Could you write out the opening lines of the data, word for word, stopping after the line that contains "oil bottle at (496, 214), step"?

──────── Records ────────

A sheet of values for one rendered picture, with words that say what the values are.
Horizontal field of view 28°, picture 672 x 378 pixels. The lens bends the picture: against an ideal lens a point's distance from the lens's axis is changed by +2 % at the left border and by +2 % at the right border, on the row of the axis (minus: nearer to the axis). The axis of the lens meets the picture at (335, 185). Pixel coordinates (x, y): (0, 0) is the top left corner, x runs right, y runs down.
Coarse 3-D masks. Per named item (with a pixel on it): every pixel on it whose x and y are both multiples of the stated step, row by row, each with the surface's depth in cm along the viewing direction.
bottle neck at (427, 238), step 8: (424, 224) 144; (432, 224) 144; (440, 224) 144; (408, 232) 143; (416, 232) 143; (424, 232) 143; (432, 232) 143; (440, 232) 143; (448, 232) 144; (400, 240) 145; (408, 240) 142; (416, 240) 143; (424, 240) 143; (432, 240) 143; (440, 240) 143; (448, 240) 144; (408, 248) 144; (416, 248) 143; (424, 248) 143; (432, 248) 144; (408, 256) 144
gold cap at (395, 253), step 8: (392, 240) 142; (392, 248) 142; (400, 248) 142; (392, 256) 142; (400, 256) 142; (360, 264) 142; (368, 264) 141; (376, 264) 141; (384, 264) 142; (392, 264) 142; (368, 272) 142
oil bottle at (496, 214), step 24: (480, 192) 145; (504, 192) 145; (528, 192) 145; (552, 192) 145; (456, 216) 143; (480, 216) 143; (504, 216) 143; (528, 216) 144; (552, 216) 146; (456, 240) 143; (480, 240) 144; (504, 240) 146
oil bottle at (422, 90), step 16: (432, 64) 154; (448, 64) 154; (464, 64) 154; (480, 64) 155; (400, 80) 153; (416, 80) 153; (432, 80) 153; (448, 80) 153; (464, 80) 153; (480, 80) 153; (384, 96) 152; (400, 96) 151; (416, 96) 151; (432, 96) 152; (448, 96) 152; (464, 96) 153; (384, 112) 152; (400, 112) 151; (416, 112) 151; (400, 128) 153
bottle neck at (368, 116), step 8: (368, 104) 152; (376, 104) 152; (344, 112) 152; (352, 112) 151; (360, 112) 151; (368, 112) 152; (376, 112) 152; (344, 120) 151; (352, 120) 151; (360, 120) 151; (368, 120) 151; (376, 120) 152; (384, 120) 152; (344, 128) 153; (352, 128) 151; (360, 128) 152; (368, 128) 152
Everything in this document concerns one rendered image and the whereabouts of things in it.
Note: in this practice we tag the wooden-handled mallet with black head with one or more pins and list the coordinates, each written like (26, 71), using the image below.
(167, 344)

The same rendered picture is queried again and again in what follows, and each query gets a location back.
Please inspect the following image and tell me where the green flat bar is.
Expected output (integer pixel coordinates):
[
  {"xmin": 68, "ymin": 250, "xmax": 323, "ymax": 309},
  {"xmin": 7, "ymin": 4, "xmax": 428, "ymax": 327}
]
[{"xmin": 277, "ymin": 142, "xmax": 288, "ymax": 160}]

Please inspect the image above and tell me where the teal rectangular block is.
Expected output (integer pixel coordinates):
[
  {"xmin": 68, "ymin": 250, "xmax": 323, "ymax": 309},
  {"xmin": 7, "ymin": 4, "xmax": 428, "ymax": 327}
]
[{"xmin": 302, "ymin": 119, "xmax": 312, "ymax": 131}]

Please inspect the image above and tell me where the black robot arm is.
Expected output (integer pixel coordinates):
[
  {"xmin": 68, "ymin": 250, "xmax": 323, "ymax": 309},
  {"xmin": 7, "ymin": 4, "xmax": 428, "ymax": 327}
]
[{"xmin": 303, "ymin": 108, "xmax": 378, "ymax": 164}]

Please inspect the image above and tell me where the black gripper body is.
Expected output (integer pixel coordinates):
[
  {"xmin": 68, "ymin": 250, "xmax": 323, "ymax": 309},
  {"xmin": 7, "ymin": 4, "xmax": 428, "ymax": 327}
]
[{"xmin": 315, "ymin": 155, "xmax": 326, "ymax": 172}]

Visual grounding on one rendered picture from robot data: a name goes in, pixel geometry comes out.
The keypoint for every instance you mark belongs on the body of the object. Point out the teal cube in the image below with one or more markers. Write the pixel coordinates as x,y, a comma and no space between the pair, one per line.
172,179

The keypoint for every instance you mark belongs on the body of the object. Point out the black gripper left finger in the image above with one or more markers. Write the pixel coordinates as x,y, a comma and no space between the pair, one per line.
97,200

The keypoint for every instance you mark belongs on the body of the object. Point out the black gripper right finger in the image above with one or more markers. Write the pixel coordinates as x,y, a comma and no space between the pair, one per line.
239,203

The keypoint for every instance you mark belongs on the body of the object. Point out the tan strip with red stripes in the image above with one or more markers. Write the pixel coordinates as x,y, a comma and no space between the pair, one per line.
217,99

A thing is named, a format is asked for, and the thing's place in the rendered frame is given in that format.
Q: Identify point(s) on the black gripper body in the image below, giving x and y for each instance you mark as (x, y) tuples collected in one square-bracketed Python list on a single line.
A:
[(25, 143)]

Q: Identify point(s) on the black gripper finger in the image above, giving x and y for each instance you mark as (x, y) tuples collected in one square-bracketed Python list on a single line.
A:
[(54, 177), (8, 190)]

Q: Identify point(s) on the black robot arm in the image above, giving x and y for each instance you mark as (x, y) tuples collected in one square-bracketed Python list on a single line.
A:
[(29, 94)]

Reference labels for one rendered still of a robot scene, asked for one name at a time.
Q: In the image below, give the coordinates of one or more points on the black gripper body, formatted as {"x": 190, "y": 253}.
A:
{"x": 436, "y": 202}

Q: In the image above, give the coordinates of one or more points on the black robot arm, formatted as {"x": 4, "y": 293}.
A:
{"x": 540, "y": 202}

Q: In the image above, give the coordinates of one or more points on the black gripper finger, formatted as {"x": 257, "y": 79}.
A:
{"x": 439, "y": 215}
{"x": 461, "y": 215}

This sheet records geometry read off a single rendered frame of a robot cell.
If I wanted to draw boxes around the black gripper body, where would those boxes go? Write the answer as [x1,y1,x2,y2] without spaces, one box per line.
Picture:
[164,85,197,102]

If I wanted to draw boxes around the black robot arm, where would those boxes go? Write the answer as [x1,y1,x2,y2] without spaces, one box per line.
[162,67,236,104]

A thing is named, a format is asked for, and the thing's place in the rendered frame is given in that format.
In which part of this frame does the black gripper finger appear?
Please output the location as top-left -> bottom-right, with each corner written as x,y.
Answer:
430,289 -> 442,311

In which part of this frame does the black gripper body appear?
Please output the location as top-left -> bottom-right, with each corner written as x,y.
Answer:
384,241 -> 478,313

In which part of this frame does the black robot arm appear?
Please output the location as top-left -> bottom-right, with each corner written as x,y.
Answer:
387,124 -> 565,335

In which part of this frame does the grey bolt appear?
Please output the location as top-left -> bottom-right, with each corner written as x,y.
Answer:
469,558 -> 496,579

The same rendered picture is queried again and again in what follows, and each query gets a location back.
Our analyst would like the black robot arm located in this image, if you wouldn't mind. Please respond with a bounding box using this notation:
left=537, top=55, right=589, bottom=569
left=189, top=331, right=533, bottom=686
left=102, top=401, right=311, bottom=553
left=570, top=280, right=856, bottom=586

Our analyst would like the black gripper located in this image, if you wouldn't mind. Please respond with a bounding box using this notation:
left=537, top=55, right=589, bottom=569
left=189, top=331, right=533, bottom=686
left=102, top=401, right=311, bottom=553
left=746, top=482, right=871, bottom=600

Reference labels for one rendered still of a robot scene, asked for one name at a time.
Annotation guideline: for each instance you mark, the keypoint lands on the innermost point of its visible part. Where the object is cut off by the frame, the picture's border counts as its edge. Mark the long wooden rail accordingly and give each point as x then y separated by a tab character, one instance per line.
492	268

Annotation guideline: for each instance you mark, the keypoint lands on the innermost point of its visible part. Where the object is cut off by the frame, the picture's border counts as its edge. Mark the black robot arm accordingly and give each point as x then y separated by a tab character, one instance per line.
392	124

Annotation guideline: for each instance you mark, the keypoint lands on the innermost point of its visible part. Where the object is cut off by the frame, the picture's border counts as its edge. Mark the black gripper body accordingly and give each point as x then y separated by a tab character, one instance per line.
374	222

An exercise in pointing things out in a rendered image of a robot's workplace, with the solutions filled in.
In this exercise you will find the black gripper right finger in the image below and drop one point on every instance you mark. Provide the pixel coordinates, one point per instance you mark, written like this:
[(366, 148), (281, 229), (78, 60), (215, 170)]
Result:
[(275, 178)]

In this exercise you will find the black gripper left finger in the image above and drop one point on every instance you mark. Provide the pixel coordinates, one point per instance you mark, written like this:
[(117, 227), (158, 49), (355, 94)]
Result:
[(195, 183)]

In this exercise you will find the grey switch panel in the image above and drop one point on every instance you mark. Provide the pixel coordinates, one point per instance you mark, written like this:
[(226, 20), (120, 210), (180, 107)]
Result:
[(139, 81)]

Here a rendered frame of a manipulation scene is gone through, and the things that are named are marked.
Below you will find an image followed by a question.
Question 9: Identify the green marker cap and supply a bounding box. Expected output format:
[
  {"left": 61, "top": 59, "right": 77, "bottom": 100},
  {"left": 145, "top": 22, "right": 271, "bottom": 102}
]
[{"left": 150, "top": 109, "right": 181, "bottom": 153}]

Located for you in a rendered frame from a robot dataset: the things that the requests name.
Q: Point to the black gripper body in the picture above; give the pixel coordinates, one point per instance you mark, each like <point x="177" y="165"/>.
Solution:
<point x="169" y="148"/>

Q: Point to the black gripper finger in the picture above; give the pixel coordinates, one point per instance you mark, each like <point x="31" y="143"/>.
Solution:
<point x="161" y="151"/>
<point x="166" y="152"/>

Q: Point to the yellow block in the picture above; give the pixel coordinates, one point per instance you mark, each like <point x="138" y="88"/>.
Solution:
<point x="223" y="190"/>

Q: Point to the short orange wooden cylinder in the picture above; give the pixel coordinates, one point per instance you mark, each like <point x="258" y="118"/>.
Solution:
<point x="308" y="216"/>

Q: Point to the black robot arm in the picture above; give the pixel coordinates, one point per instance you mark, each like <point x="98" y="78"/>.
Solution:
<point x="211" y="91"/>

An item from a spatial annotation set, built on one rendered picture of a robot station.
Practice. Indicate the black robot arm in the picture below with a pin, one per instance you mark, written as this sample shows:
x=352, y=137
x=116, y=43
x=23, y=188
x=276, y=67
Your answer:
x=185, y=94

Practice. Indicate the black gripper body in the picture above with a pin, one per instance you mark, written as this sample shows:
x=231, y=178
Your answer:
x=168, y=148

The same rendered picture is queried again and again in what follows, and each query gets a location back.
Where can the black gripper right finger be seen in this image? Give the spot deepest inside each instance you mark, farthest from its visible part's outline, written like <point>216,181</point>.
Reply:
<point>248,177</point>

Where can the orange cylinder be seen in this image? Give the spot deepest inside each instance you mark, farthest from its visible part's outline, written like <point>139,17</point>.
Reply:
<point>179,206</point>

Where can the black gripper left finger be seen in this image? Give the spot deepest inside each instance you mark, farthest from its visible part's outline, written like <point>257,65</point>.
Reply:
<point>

────────

Exercise output
A sheet of values for one rendered picture, with words that say what the values are.
Horizontal field of view 28°, picture 672 x 378 pixels. The lens bends the picture: against an ideal lens a point's distance from the lens's axis is changed by +2 % at the left border and by +2 % at the right border, on the row of the axis (minus: nearer to the axis). The axis of the lens meets the picture at (335, 185). Pixel coordinates (x, y): (0, 0) is the top left corner, x runs right, y runs down.
Coarse 3-D masks. Per named item (with a pixel on it): every pixel on it whose x and y are both multiples of the stated step, row by row, each with the surface's depth in cm along the viewing direction.
bottle neck at (427, 238), step 8: (424, 224) 144; (432, 224) 144; (440, 224) 144; (408, 232) 143; (416, 232) 143; (424, 232) 143; (432, 232) 143; (440, 232) 143; (448, 232) 144; (400, 240) 145; (408, 240) 142; (416, 240) 143; (424, 240) 143; (432, 240) 143; (440, 240) 143; (448, 240) 144; (408, 248) 144; (416, 248) 143; (424, 248) 143; (432, 248) 144; (408, 256) 144
gold cap at (395, 253), step 8: (392, 240) 142; (392, 248) 142; (400, 248) 142; (392, 256) 142; (400, 256) 142; (360, 264) 142; (368, 264) 141; (376, 264) 141; (384, 264) 142; (392, 264) 142; (368, 272) 142
oil bottle at (496, 214), step 24: (480, 192) 145; (504, 192) 145; (528, 192) 145; (552, 192) 145; (456, 216) 143; (480, 216) 143; (504, 216) 143; (528, 216) 144; (552, 216) 146; (456, 240) 143; (480, 240) 144; (504, 240) 146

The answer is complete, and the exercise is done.